If getting fit is on your to-do list this year, you might want to take notes on the best time of day to exercise. A new study compared two groups of men with a high risk for Type 2 diabetes and found that the group that completed workouts in the afternoon improved their metabolic health far better than the group who performed the same exercise in the morning.
To test whether the timing of exercise affects long-term metabolic health training, thirty-two 60 to 70-year-old men were studied, with twelve men allocated to the morning workout group, and twenty in the afternoon workout group. The volunteers were then enrolled in an aerobic and resistance-type exercise program for 12 weeks, three sessions per week.
The researchers found that not only did men who worked out in the afternoon improve their skeletal muscles and adipose tissue insulin sensitivity, but they also had a larger decline in fat mass and improved exercise performance better compared to the morning training group.
While the study doesn't explain why this phenomenon happens, Dr Patrick Schrauwen told New York Times that it could be because exercising in the afternoon helps to metabolise people’s last meals before bedtime, leaving our bodies in a fasted state as we sleep, which helps to synchronise body clocks and metabolisms.

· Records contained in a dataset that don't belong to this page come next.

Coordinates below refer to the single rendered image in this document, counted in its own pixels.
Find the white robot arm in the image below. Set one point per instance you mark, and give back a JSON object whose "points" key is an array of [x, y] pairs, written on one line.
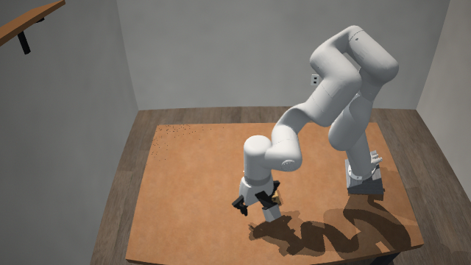
{"points": [[345, 96]]}

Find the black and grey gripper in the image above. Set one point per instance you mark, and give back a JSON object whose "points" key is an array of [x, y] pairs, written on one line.
{"points": [[247, 193]]}

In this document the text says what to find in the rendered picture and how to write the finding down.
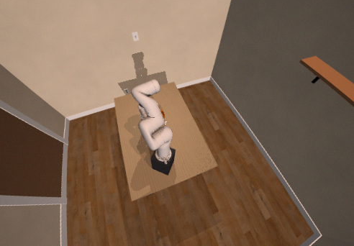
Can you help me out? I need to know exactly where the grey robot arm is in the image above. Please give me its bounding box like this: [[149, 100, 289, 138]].
[[131, 79, 173, 164]]

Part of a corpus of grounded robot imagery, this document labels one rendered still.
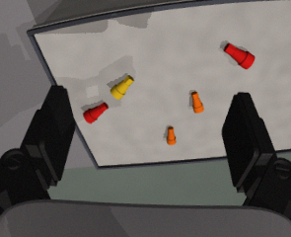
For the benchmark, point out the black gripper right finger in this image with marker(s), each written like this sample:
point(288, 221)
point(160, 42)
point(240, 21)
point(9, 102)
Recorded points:
point(255, 169)

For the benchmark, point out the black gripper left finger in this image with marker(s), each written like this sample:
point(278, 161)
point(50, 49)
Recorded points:
point(27, 172)

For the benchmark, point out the yellow wire connector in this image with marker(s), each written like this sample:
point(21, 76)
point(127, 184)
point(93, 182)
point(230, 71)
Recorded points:
point(118, 91)

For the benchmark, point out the grey rectangular box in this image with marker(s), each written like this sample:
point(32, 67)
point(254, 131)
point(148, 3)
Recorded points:
point(170, 48)

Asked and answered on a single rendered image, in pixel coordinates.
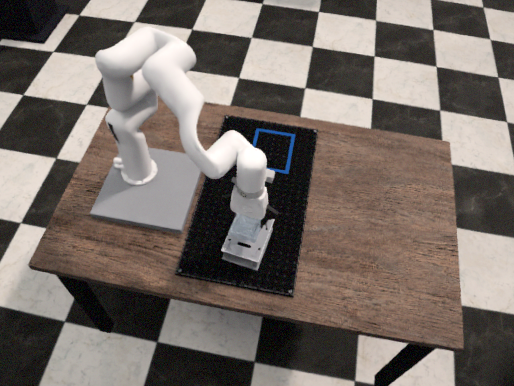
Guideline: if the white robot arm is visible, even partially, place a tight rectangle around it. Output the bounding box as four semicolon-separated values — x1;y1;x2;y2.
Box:
95;27;275;199

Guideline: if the blue tape outline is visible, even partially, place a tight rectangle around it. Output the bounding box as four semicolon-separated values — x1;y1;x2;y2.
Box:
252;128;295;174

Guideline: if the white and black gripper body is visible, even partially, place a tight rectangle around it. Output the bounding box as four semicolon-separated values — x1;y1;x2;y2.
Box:
230;184;268;219

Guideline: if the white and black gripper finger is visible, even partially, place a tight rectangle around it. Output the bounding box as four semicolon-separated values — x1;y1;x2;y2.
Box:
260;204;278;229
221;194;237;220

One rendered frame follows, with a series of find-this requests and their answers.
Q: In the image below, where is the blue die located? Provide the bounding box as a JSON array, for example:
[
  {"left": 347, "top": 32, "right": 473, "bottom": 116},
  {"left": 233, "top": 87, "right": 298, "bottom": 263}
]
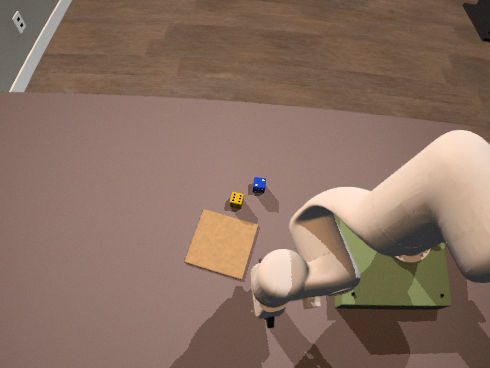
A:
[{"left": 253, "top": 177, "right": 266, "bottom": 193}]

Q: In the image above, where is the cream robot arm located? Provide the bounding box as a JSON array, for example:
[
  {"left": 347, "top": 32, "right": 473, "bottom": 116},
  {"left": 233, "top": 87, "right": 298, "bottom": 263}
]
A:
[{"left": 252, "top": 130, "right": 490, "bottom": 309}]

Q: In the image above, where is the yellow die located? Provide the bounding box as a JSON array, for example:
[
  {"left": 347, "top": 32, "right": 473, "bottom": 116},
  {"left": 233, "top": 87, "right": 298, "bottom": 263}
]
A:
[{"left": 230, "top": 192, "right": 244, "bottom": 209}]

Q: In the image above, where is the tan square mat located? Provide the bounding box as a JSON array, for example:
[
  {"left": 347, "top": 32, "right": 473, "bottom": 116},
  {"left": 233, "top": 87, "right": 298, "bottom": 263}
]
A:
[{"left": 185, "top": 209, "right": 258, "bottom": 280}]

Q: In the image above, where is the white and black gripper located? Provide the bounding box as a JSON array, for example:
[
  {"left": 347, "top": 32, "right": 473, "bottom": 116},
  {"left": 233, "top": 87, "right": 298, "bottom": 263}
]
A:
[{"left": 251, "top": 258, "right": 287, "bottom": 328}]

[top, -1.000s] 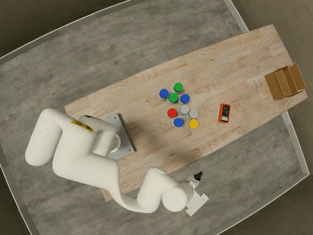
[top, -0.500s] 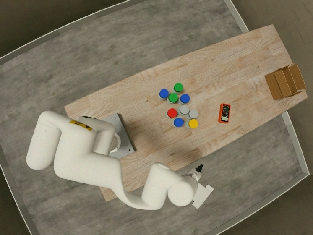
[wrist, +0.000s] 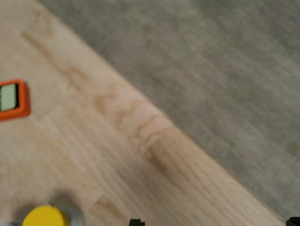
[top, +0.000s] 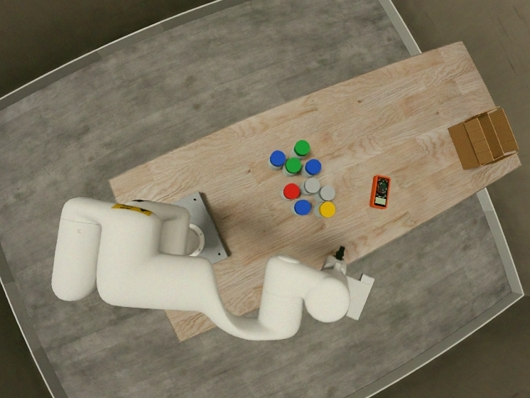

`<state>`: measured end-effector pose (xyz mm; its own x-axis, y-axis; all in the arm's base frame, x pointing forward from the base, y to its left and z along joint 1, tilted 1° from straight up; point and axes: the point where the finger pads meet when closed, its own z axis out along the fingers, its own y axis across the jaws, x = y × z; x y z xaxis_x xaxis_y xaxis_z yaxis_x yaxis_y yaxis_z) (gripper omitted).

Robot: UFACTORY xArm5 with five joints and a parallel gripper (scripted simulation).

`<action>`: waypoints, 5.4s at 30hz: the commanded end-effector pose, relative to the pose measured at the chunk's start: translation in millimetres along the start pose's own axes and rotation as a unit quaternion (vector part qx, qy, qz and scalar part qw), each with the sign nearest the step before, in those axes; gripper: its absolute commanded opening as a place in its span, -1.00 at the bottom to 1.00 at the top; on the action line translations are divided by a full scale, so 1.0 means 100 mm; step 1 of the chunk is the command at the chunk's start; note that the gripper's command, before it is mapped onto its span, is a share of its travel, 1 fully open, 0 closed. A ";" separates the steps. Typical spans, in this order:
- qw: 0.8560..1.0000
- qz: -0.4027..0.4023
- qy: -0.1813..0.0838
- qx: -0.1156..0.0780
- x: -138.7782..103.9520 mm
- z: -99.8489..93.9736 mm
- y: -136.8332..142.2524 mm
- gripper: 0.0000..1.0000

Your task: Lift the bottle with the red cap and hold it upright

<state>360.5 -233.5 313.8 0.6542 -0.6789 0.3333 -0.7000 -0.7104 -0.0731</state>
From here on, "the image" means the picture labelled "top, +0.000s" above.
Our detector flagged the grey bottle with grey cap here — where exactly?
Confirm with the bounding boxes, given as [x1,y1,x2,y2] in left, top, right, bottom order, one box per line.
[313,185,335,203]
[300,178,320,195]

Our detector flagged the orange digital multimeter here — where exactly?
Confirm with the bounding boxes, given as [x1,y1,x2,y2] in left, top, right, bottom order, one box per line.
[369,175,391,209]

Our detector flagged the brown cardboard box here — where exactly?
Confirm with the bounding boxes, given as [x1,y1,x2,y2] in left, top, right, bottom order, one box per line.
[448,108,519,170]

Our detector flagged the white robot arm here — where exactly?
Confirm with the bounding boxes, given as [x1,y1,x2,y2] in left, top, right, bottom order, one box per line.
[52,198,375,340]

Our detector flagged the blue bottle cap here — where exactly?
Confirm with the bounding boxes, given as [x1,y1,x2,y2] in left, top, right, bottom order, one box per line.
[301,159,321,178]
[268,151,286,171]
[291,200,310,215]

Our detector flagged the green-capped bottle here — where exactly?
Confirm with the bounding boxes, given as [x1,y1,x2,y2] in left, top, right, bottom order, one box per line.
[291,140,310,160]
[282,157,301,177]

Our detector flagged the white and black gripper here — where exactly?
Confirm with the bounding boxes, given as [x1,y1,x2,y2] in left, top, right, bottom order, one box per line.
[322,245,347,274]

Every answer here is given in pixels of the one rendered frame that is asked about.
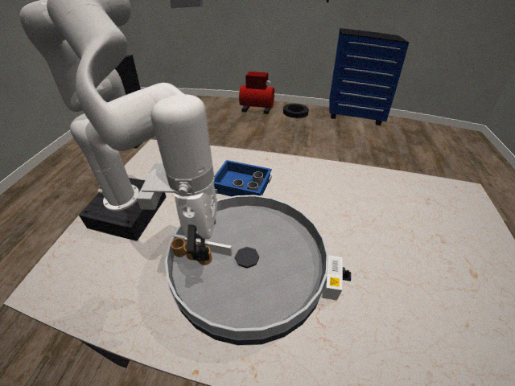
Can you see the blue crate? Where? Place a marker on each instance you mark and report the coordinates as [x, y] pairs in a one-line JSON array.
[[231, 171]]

Similarly, a 2019 study found that men with Type 2 diabetes were able to improve their blood-sugar control after completing just a few minutes of high-intensity interval exercises in the afternoon. When they were asked to do the same exercise in the morning, working out actually backfired and caused a spike in their blood sugar levels.
In Hong Kong, diabetes was the tenth most common cause of death, accounting for one per cent of all registered deaths in 2018. To prevent diabetes, a balanced diet, regular exercise and excessive alcohol consumption is recommended, according to the Department of Health.